What the task requires:
When the line containing "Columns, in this" is found in the data below, copy it and each line after it through the line containing "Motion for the", exactly and with no others.

Material provided:

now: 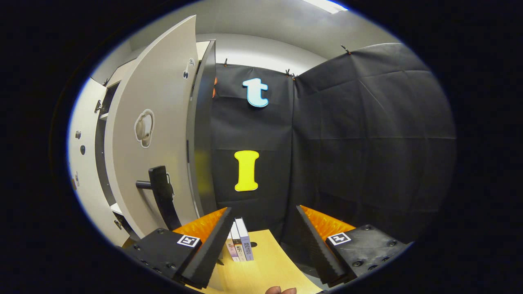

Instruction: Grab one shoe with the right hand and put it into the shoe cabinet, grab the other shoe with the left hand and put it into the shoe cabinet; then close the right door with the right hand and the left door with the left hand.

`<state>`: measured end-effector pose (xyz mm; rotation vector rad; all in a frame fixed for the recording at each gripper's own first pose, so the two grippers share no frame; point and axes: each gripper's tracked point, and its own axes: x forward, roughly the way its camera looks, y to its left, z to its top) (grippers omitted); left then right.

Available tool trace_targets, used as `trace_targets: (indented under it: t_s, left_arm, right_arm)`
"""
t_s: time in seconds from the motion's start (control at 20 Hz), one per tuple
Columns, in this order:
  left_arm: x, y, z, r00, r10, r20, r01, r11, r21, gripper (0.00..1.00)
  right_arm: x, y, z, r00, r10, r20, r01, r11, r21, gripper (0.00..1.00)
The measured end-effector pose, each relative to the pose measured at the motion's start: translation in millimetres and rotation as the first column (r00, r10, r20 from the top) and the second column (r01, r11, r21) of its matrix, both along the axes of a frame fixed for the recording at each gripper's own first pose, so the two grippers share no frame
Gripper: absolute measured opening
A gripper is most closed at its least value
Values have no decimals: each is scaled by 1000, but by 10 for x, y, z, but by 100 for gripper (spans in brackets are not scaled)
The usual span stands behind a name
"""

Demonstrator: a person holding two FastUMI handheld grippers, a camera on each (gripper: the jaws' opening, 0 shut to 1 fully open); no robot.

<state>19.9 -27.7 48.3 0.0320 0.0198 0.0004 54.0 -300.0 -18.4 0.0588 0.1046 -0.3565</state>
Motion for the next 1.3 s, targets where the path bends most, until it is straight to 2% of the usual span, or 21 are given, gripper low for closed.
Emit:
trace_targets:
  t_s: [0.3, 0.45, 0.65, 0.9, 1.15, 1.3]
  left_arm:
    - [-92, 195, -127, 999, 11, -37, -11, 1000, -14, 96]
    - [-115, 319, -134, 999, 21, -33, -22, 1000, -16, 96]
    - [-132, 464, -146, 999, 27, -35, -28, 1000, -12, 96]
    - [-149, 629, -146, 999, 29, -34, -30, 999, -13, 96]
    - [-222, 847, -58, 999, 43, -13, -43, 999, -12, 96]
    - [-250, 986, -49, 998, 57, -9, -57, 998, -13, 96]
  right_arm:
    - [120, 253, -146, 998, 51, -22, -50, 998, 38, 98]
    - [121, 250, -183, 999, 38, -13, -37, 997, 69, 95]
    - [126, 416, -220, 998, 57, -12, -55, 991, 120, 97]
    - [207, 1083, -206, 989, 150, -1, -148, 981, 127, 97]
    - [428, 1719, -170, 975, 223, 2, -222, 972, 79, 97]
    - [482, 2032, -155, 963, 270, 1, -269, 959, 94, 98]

Response to this exercise:
Columns, in this order:
  left_arm: x, y, z, r00, r10, r20, r01, r11, r21, gripper (0.00..1.00)
  right_arm: x, y, z, r00, r10, r20, r01, r11, r21, gripper (0.00..1.00)
The measured end-effector pose, each relative to the pose measured at the motion's start: translation in millimetres and rotation as the first column (r00, r10, r20 from the top) and the second column (r01, r11, r21) of its matrix, both along the axes of a frame fixed for the recording at each gripper's own first pose, so the two grippers share no frame
Gripper: absolute measured opening
A gripper is most closed at its least value
Values have no decimals: each is scaled by 1000, but by 10 for x, y, z, but by 100 for gripper (spans in brackets are not scaled)
The usual span stands behind a name
"""

Demonstrator: a person holding two FastUMI handheld grippers, a camera on each (gripper: the jaws' opening, 0 shut to 1 fully open); no robot.

<state>19.9 -27.7 48.3 0.0320 0.0198 0.0004 54.0 -300.0 -18.4 0.0588 0.1046 -0.3565</state>
Motion for the next 1.3 s, targets where the path bends most, until it is straight to 2% of the usual span, or 21 are given, gripper low for closed.

That finishes the exercise, with nothing more to add.